EXERCISE PROMPT »
Could you set down exactly the lines in the records below between the line holding "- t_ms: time" and the line holding "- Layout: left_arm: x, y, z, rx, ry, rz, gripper", inclusive?

[DATASET RECORDS — start]

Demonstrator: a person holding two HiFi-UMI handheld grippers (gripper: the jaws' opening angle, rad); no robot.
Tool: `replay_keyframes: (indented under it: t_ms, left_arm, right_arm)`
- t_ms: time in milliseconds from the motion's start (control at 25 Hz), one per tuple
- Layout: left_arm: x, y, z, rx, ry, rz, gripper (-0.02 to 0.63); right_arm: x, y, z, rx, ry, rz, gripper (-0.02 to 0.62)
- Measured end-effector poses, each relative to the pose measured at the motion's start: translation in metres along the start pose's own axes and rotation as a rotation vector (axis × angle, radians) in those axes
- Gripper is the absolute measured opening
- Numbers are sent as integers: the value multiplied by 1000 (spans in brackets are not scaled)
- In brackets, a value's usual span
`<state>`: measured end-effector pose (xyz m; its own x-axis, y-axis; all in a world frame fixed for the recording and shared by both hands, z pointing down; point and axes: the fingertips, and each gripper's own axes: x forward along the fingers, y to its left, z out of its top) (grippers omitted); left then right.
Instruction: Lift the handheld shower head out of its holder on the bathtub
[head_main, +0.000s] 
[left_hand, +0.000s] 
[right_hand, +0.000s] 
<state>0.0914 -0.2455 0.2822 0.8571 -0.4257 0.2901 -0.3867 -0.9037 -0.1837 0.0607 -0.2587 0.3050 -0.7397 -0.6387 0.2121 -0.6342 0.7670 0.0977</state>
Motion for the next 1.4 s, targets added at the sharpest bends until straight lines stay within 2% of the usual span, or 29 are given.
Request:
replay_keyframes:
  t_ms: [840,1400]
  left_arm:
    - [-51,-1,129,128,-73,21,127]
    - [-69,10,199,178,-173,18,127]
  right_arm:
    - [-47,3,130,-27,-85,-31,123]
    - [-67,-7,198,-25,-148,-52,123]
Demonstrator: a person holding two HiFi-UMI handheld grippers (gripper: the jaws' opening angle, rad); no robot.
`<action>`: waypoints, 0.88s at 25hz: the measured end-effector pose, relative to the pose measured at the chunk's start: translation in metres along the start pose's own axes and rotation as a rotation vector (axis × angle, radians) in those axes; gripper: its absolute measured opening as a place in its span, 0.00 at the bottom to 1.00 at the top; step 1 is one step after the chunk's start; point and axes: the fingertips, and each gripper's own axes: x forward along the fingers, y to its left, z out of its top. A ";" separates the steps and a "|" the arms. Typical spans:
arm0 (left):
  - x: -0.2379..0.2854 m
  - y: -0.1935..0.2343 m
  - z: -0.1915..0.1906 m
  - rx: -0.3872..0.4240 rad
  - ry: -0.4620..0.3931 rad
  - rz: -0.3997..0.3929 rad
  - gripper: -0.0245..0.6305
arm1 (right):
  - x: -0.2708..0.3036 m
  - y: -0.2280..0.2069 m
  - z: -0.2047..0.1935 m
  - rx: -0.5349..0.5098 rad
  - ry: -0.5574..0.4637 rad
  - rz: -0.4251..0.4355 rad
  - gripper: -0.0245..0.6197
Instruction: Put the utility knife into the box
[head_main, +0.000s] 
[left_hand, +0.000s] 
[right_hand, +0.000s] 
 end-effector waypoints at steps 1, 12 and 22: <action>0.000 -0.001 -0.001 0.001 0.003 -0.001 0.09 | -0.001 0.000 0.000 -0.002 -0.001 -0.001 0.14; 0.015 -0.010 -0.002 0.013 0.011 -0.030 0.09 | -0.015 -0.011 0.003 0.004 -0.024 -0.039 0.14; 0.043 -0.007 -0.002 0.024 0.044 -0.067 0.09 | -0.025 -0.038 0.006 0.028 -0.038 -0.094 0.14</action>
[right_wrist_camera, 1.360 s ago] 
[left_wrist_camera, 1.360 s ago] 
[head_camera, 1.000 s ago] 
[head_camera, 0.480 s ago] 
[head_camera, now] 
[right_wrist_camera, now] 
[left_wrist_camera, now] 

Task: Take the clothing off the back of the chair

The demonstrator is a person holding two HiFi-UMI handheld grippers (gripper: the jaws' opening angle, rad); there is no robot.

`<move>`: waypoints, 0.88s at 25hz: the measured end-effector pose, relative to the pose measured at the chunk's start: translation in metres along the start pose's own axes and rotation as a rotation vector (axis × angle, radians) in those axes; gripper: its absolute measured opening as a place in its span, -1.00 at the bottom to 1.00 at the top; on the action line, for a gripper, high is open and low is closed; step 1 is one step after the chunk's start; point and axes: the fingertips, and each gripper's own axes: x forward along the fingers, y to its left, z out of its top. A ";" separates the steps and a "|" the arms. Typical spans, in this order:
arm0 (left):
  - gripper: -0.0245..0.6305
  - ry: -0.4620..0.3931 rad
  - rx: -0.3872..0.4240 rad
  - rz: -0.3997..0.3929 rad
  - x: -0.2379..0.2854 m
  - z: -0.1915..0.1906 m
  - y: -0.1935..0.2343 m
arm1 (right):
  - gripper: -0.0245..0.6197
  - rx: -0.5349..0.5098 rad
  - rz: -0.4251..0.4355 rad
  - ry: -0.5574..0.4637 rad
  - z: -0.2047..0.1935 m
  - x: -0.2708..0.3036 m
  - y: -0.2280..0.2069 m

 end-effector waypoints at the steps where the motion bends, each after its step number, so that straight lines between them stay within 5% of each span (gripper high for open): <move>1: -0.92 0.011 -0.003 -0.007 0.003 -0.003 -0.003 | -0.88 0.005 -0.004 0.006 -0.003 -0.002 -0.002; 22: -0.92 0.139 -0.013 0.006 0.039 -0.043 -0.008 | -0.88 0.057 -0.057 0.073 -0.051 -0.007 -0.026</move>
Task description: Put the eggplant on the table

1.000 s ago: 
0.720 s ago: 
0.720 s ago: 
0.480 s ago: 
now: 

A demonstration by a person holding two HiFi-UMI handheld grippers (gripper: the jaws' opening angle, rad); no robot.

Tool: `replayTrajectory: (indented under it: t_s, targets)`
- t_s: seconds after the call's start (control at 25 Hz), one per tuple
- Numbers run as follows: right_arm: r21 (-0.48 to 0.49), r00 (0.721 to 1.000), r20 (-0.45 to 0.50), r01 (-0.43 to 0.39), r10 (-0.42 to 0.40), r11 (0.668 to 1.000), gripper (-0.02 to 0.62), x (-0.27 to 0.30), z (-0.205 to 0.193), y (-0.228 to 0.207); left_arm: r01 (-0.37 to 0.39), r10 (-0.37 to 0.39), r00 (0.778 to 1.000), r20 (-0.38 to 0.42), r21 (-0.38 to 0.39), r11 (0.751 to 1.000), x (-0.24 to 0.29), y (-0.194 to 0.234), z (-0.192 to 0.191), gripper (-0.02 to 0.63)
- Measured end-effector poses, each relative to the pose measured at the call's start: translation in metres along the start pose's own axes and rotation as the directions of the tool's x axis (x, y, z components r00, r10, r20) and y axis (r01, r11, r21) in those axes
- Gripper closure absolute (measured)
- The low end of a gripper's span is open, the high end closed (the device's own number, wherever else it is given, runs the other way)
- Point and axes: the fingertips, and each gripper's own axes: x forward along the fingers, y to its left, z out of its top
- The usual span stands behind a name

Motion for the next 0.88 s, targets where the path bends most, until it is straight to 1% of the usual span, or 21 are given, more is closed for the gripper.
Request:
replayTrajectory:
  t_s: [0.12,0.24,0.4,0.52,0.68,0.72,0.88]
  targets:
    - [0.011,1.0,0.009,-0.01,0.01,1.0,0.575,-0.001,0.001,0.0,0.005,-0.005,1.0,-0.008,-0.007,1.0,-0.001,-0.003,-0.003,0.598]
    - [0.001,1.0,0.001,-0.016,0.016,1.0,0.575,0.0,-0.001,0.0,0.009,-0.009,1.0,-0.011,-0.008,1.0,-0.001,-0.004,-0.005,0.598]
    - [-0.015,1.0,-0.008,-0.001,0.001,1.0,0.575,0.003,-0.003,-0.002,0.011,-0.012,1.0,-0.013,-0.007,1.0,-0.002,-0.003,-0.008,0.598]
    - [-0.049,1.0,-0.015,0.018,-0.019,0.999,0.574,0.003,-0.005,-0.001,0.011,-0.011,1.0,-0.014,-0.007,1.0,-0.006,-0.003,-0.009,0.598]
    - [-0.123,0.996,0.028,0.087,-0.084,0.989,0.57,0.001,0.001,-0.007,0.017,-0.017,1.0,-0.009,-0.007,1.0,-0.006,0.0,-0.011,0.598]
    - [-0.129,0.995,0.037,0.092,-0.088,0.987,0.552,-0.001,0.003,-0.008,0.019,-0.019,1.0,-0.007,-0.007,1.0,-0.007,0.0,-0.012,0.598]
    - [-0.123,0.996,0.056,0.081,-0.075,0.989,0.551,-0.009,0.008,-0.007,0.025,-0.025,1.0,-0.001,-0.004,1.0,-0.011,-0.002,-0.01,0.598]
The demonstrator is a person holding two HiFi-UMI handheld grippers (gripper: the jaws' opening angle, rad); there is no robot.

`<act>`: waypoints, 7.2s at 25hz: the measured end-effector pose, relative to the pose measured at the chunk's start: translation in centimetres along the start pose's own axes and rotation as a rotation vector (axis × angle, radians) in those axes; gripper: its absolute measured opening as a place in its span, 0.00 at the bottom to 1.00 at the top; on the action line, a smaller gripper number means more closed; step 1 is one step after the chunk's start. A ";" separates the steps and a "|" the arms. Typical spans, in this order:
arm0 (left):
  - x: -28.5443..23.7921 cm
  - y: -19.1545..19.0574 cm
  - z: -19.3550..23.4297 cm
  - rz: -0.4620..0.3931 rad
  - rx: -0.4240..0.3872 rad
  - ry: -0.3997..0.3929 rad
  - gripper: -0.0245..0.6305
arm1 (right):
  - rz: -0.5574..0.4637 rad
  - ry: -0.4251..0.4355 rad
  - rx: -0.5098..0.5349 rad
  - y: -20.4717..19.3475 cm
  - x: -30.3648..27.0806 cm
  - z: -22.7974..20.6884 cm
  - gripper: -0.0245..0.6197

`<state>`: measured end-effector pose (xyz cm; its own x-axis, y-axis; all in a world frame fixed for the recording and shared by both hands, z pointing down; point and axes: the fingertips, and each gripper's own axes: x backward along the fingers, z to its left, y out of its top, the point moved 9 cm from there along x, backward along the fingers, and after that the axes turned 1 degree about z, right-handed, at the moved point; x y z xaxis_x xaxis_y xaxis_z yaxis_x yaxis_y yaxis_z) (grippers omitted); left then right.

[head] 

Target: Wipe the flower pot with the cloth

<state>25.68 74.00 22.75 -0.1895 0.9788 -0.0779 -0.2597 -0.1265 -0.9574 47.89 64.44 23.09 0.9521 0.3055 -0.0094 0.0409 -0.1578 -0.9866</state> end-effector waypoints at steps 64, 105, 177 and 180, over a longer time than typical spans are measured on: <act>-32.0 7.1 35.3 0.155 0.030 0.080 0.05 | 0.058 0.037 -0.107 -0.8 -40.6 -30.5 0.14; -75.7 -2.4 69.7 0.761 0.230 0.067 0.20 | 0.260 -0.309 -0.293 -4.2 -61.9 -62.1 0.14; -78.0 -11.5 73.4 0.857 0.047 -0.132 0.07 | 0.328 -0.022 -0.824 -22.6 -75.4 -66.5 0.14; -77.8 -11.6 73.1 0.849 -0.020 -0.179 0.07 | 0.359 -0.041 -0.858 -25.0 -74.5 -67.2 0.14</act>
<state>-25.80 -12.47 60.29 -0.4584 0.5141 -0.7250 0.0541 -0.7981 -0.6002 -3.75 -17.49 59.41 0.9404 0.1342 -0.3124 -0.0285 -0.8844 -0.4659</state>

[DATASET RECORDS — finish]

ANSWER TO THIS PROBLEM »
- t_ms: time in milliseconds from the motion's start (control at 25 Hz), one per tuple
- Layout: left_arm: x, y, z, rx, ry, rz, gripper (-0.02 to 0.63); right_arm: x, y, z, rx, ry, rz, gripper (-0.02 to 0.62)

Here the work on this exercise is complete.